To further ensure a Shiite victory, last month Iraq’s unelected electoral commission banned about 500 Sunni candidates from the election, eliminating those most opposed to Iranian influence in Iraq. Joe Biden visited Iraq to urge Iraqi officials to reconsider, but after an appeals court overturned the ban, the Maliki government overruled the court and then blasted the U.S. for interfering. The episode vividly illustrated just how weak America’s influence in Iraq has become—and how undeniably strong Iran’s. Last week, America’s commanding general in Iraq, Gen. Ray Odierno, revealed that Ahmed Chalabi, who controls the electoral commission, is linked to Iran’s Guard Corps.
Now a major Sunni political bloc says it will boycott the election. This will guarantee a Shiite landslide victory—and also, probably, a spike in Sunni violence. The Sunnis have been checkmated, and they know it.
America has also been checkmated—and Iran knows it. The Obama administration is escalating the war in Afghanistan and desperately wants out of Iraq. It plans to pull nearly half of its 96,000 troops this summer, and Robert Gates said Monday that only a “considerable deterioration” in Iraqi security would delay that timetable. America’s exit—and Iran’s triumph—is inevitable.
Khomenei described the Iran-Iraq War as a divine blessing that would help spread the revolution. That proved false. But surely he would be ecstatic to see what those carrying his mantle today have achieved: a successful multi-front offensive—ironically, with the unwitting aid of the U.S.—aimed at fulfilling his dream of bringing Iraq under Iranian control.
And that 3,000-year-old advance news of this development shows that there has, in fact, been divine involvement. The Trumpet’s interest in this trend centers on the prophecy of Daniel 11:40—a prophecy to unfold “at the time of the end”—our time today. It describes a geopolitical power, “the king of the south,” involved in a critical sequence of end-time events. From the early 1990s, Mr. Flurry began to see that Iran, leading the radical Islamic camp, would fulfill that role.
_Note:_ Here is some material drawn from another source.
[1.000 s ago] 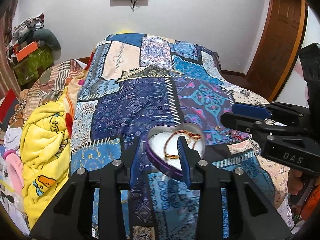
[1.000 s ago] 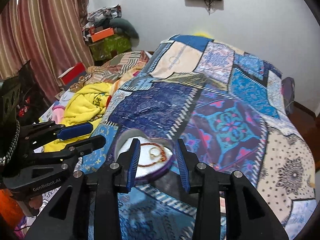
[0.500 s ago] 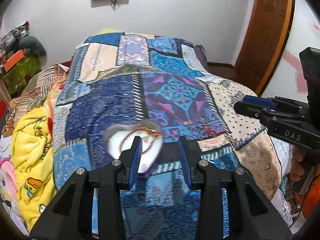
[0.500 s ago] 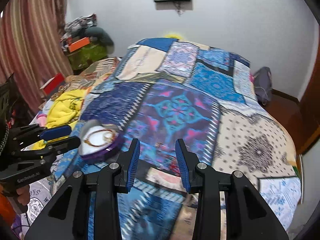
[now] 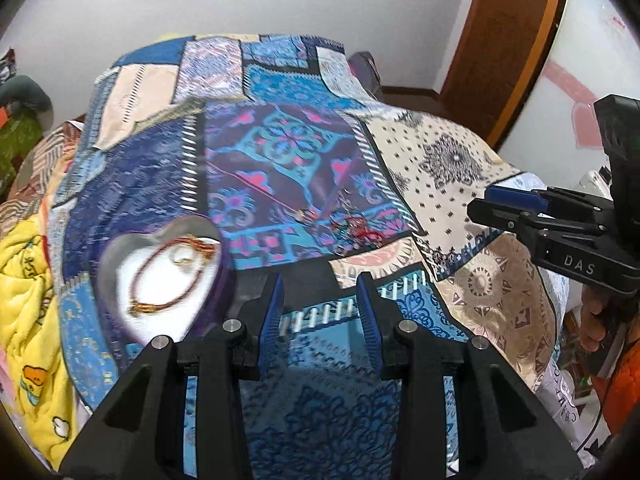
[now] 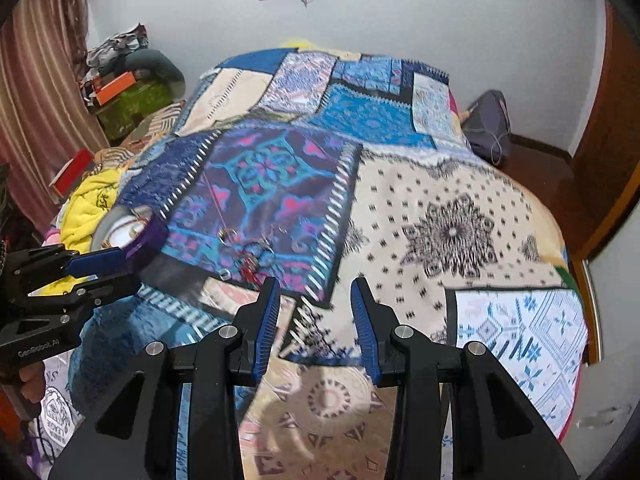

That combined with an even earlier prophecy, recorded in Psalm 83, indicating that Iraq would be aligned with that power—and, thus, that a dramatic political upheaval within Iraq such as we’ve witnessed over the past decade was inevitable. (This remarkable passage is explained in our booklet The King of the South.)
Observers are saying that, given Iran’s expanding influence and America’s imminent withdrawal, Iraq’s future is in doubt. Not true. It is sure. Watch it unfold, and acknowledge how it dramatically proves the reliability of biblical prophecy!